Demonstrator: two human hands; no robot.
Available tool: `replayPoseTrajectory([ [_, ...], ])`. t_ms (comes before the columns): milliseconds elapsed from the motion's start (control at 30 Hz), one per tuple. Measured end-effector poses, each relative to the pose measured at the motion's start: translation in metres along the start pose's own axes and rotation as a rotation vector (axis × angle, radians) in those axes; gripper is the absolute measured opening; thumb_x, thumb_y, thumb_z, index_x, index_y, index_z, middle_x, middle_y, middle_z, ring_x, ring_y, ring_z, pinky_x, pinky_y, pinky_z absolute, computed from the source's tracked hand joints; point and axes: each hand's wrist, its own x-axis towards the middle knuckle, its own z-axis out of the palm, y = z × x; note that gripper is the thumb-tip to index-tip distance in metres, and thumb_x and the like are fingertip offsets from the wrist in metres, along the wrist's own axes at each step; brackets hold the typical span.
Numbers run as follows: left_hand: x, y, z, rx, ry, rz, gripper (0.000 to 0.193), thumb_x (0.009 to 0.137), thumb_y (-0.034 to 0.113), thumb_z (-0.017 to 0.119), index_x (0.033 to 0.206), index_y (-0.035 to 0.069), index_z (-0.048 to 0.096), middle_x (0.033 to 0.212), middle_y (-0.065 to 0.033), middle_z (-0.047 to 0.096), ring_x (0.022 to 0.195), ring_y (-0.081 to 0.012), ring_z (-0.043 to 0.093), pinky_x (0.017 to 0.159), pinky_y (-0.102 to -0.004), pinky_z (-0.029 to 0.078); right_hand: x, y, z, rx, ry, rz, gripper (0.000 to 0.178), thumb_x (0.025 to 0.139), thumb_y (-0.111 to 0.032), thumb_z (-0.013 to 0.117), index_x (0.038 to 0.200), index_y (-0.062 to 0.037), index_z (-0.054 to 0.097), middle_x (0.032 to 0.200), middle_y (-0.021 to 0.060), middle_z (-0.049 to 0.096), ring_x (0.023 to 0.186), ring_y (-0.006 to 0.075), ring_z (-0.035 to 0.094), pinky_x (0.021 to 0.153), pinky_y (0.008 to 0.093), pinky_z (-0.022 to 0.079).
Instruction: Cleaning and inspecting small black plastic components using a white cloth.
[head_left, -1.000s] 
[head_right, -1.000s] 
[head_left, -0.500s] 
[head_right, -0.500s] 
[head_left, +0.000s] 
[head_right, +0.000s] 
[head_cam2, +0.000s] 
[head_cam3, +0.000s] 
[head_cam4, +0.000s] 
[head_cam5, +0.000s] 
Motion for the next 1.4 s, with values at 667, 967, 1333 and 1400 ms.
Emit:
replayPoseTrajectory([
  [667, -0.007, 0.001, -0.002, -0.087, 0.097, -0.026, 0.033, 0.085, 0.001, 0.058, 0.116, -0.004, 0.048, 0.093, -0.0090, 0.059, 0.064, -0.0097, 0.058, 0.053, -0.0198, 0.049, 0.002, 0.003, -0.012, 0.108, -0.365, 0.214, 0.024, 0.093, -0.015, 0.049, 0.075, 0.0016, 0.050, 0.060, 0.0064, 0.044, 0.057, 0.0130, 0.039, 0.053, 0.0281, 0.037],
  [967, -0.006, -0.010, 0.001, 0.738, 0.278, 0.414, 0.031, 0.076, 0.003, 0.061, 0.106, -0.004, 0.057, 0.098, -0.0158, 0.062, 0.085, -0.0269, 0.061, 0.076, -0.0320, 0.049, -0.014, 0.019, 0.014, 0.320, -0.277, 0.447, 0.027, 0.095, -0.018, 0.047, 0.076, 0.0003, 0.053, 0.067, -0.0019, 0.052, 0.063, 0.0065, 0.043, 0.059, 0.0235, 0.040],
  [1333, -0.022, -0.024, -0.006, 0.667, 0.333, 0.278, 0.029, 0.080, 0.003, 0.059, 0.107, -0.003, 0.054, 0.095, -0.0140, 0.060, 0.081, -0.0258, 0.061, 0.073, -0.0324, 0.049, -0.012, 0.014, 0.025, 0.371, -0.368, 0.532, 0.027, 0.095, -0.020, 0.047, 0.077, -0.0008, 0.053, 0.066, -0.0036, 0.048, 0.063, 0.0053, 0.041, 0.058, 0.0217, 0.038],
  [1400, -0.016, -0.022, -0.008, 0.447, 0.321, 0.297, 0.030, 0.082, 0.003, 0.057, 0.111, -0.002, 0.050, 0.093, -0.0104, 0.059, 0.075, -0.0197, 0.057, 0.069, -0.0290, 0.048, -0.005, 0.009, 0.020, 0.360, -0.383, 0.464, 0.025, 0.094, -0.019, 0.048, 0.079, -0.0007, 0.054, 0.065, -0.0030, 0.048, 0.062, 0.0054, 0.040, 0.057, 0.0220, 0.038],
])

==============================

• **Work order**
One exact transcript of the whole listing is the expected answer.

• **Answer box**
Demonstrator: two human hands; no robot.
Available tool: `replayPoseTrajectory([ [_, ...], ])`. t_ms (comes before the columns): milliseconds elapsed from the motion's start (control at 30 Hz), one per tuple. Measured end-effector poses, each relative to the pose measured at the motion's start: translation in metres along the start pose's own axes and rotation as a rotation vector (axis × angle, radians) in those axes; gripper is the absolute measured opening; thumb_x, thumb_y, thumb_z, index_x, index_y, index_z, middle_x, middle_y, middle_z, ring_x, ring_y, ring_z, pinky_x, pinky_y, pinky_z absolute, computed from the source's tracked hand joints; point and axes: each hand's wrist, its own x-axis towards the middle knuckle, its own z-axis out of the palm, y = z × x; note that gripper is the thumb-tip to index-tip distance in metres, and thumb_x and the like are fingertip offsets from the wrist in metres, along the wrist's own axes at each step; brackets hold the typical span.
Numbers run as follows: left_hand: x, y, z, rx, ry, rz, gripper (0.000 to 0.193), thumb_x (0.009 to 0.137), thumb_y (-0.034 to 0.113), thumb_z (-0.017 to 0.119), index_x (0.033 to 0.206), index_y (-0.035 to 0.069), index_z (-0.048 to 0.096), middle_x (0.033 to 0.212), middle_y (-0.065 to 0.033), middle_z (-0.047 to 0.096), ring_x (0.022 to 0.195), ring_y (-0.081 to 0.012), ring_z (-0.043 to 0.093), pinky_x (0.017 to 0.159), pinky_y (-0.102 to -0.004), pinky_z (-0.029 to 0.078); right_hand: x, y, z, rx, ry, rz, gripper (0.000 to 0.178), thumb_x (0.025 to 0.139), thumb_y (-0.111 to 0.032), thumb_z (-0.013 to 0.117), index_x (0.038 to 0.200), index_y (-0.062 to 0.037), index_z (-0.054 to 0.097), middle_x (0.032 to 0.200), middle_y (-0.021 to 0.060), middle_z (-0.049 to 0.096), ring_x (0.023 to 0.186), ring_y (-0.006 to 0.075), ring_z (-0.035 to 0.094), pinky_x (0.021 to 0.153), pinky_y (0.008 to 0.093), pinky_z (-0.022 to 0.079).
Instruction: Cleaning and inspecting small black plastic components using a white cloth.
[head_left, -1.000s] 
[head_right, -1.000s] 
[head_left, -0.500s] 
[head_right, -0.500s] 
[head_left, +0.000s] 
[head_right, +0.000s] 
[head_cam2, +0.000s] 
[head_cam3, +0.000s] 
[head_cam4, +0.000s] 
[head_cam5, +0.000s] 
Motion for the next 1.4 s, with values at 667, 967, 1333 and 1400 ms.
Emit:
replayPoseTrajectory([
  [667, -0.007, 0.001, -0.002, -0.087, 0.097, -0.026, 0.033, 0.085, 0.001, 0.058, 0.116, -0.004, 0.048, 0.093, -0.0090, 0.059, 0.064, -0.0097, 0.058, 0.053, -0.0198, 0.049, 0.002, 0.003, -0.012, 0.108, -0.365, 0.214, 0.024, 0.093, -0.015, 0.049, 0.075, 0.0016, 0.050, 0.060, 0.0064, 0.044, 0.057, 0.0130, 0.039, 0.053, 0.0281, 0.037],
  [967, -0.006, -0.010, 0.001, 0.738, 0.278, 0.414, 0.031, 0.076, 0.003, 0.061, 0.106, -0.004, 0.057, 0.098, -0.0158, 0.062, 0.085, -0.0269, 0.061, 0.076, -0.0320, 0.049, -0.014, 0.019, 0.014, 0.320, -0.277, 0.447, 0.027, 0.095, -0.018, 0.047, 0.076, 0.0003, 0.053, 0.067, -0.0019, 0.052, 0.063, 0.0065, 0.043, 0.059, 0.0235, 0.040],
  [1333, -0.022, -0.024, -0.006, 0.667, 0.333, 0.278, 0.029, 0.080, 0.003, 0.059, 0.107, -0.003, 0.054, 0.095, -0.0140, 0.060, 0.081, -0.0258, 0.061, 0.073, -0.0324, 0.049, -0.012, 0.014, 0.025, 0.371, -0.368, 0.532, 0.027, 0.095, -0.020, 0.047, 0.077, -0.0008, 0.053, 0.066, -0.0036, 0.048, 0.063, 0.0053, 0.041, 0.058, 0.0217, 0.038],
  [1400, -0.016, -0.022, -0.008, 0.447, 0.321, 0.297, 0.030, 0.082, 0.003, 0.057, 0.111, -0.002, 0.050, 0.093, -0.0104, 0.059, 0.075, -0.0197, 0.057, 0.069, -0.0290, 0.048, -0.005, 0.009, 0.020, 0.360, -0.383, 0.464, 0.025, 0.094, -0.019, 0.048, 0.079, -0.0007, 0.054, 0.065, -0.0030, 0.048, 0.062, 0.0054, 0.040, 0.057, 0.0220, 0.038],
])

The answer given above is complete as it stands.